What did my father think of my Asian boyfriend and soon to be having a Chinese son-in-law? Something like this:
“…I could care less if (Chinese Guy) is Chinese. He could be Muslim or Hindu or black or any color of the rainbow and that wouldn’t matter to me a bit. Because I know how much (White Girl) loves him and how much he loves her. And that is enough for me. I can’t wait for him to be my son in law.”
This is the kind of parent reaction you probably dream of. It just doesn’t matter that you’re Asian. No roadblocks, no family drama worthy of a Lifetime made-for-TV movie. Instead, they’re already talking about your future engagement or wedding, or maybe even inviting you to the family’s summer lake retreat. Life is beautiful, we’re all one, and all that matters is you love her. Cue the Kumbaya, anyone?
However… keep in mind total acceptance doesn’t mean total understanding. I should know. I was raised by colorblind parents like this, who never really talked about race/culture because they didn’t see it as an issue. But when I married my Chinese husband, then brought him to the US, I began to realize just how much race was an issue.
My husband recently took a diversity course and read in one of his books that all white people are racist. That was tough for me to swallow, but I’ve learned what that really means — acknowledging things like white privlege, and learning how to talk about race. That’s something I really need to learn, especially if I have children.
As Stuff White People Like will tell you, a lot of white people — including parents — love diversity, and love the fact that you’re dating their daughter.
- Korean? They crave kimchi and have wanted to visit Seoul for years.
- Chinese? They think kung pao chicken is the bomb and just started learning Tai Chi at the gym.
- Vietnamese? They’ll gush about how much they adore pho, and ask you for recommendations on their next trip to Little Saigon.
Who doesn’t want her parents interested in your background? This parent is, overall, pretty nice to have around.
But there are minor drawbacks.
They might be the only white parents you’ve met who love braised chicken feet or have actually done a pilgrimage through the temples in Japan. But does that really mean they really understand your background? There’s a lot more to Asian cultures than Zagat-rated international restaurants and “postcard Asia” destinations like the Great Wall and Angkor Vat.

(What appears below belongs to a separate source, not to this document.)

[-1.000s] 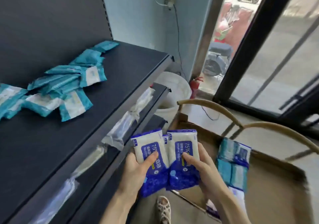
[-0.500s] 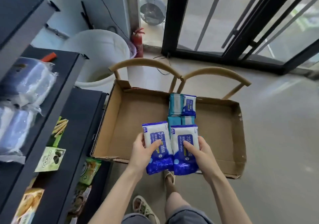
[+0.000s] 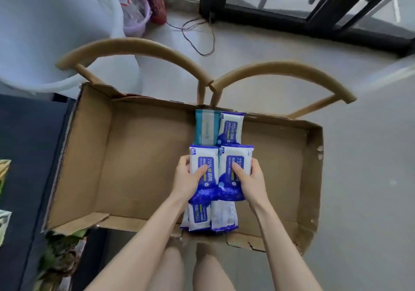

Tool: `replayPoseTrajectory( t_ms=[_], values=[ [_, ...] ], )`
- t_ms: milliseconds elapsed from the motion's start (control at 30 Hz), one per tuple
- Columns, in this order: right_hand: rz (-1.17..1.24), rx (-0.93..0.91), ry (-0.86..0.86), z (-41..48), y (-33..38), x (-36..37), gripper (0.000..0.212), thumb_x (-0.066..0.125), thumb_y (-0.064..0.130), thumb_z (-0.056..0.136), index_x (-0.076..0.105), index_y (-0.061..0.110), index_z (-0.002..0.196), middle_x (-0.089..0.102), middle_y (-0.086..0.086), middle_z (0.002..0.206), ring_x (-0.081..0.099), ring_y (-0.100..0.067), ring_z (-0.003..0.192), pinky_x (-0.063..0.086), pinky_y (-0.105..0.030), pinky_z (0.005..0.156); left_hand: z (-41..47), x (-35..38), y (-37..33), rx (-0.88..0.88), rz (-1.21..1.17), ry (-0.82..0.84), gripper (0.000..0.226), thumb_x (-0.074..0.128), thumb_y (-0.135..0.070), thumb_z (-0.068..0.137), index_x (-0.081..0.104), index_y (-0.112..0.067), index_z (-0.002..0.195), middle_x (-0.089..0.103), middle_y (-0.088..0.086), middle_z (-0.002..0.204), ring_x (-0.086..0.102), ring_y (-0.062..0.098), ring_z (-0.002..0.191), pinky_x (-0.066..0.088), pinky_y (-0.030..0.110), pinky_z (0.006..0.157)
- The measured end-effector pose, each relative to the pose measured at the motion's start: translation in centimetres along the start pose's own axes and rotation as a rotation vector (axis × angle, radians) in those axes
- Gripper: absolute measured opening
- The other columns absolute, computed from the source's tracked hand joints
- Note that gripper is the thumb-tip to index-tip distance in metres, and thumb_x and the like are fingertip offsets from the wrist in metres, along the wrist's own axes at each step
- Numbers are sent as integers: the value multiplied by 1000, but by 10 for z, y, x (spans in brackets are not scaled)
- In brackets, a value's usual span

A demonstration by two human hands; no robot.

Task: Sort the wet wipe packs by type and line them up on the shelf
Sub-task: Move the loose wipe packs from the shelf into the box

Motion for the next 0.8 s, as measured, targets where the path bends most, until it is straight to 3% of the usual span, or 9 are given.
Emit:
replayPoseTrajectory(
  t_ms=[233, 300, 367, 433, 500, 567, 633, 700, 800],
  values=[
    [5, -71, -55, 120, 0, 1, 27, 62, 17, 91, 49, 13, 114, 65, 1, 102, 68, -3, 82, 55, -18, 63, 114, 42, -21, 149, 79, -22, 37, 65, -20, 88, 47, -21, 120, 61, -11, 101, 64, 2, 86, 52, 14, 59],
    [-14, -96, -67, 145, -4, 4, 27, 62, 20, 91, 50, 16, 114, 63, 2, 107, 67, -5, 90, 56, -21, 70, 138, 49, -22, 202, 111, -51, 40, 64, -23, 89, 48, -21, 125, 60, -6, 110, 61, 4, 95, 55, 20, 72],
    [-197, -144, -146, 168, -12, 4, 34, 62, 28, 90, 49, 18, 121, 51, 0, 120, 52, -9, 112, 48, -31, 93, 156, 51, -19, 299, 322, -156, 50, 62, -32, 89, 43, -23, 135, 46, -5, 124, 45, 6, 112, 44, 29, 95],
    [-377, -195, -177, 182, -19, 6, 55, 59, 44, 89, 39, 21, 135, 37, -1, 135, 33, -9, 125, 33, -35, 106, 169, 51, -10, 334, 479, -226, 62, 53, -45, 91, 28, -28, 145, 31, -2, 140, 31, 11, 127, 27, 34, 108],
    [-367, -235, -111, 188, -27, 10, 66, 53, 55, 88, 27, 27, 142, 41, 3, 139, 39, -10, 127, 35, -41, 108, 177, 55, 4, 342, 460, -138, 71, 42, -60, 89, 7, -40, 148, 18, -4, 154, 26, 13, 138, 24, 44, 114],
    [-297, -202, -4, 189, -34, 15, 67, 51, 57, 89, 18, 35, 143, 57, 9, 127, 59, -8, 111, 49, -43, 96, 181, 56, 10, 338, 356, -39, 73, 38, -67, 87, -3, -48, 144, 17, -9, 156, 36, 10, 134, 41, 47, 105],
    [-334, -173, 32, 192, -39, 14, 72, 48, 64, 87, 9, 41, 144, 62, 12, 121, 65, -9, 100, 54, -44, 88, 184, 54, 13, 327, 305, 0, 77, 40, -62, 86, -4, -45, 146, 19, -8, 155, 44, 8, 128, 51, 38, 94],
    [-416, -177, 23, 193, -38, 12, 76, 43, 70, 84, 6, 43, 143, 62, 12, 120, 66, -10, 97, 55, -46, 85, 184, 54, 11, 317, 313, 6, 78, 41, -59, 85, -3, -42, 147, 22, -8, 154, 47, 8, 124, 53, 27, 86],
    [-509, -170, 10, 189, -33, 11, 71, 41, 69, 85, 9, 40, 142, 63, 12, 118, 66, -13, 96, 55, -46, 83, 181, 52, 8, 314, 356, 9, 79, 42, -61, 83, 0, -41, 148, 27, -6, 153, 48, 9, 124, 53, 25, 82]
  ],
)
Point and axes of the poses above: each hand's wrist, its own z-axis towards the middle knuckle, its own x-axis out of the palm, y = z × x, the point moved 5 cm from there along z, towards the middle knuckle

I imagine that, if you’re born and raised in the same country as they were, they might just make you feel, well, a little foreign.
Plus, “diversity” is a largely white concept and I can’t help but wonder if, for some people, diversity-obsession hides larger issues).
Everyone in my family, from my father to my grandmother, always compliments my Chinese husband with two adjectives: smart and hard-working. John is smart and hard-working, but I sometimes I think — do they notice these things just because that’s the stereotype of the Asian boyfriend? He’s handsome too, I want to remind them. And super-funny.
A lot of white parents see Asian men through that whole model minority lens. You could be funnier than Dat Phan and as dapper as JT Tran, but they still superimpose positive stereotypes on you like a one-size-fits-all Beijing Opera mask.
The good news is, the more they get to know you — as a person beyond the Asian stereotypes they have — the less of an issue this is.
For some white parents, there’s an asterisk that goes after dating and marrying an Asian boyfriend — a harder life. As much as they love their daughter’s new Asian boyfriend, there’s always that “But…”: But it would be so much easier if you chose a white man.
In a way, they might as well say, we know white means privilege and we don’t want our daughter to have anything less.
Most of the time, parents like this don’t stand in the way — especially if they see how much their daughter adores you. But if they think your being Asian has caused problems for the two of you (often the case for fresh-off-the-boat immigrants, who have a harder time finding work or just getting by because of language/cultural barriers), they might bring it up to their daughter like a kind of “we told you so.”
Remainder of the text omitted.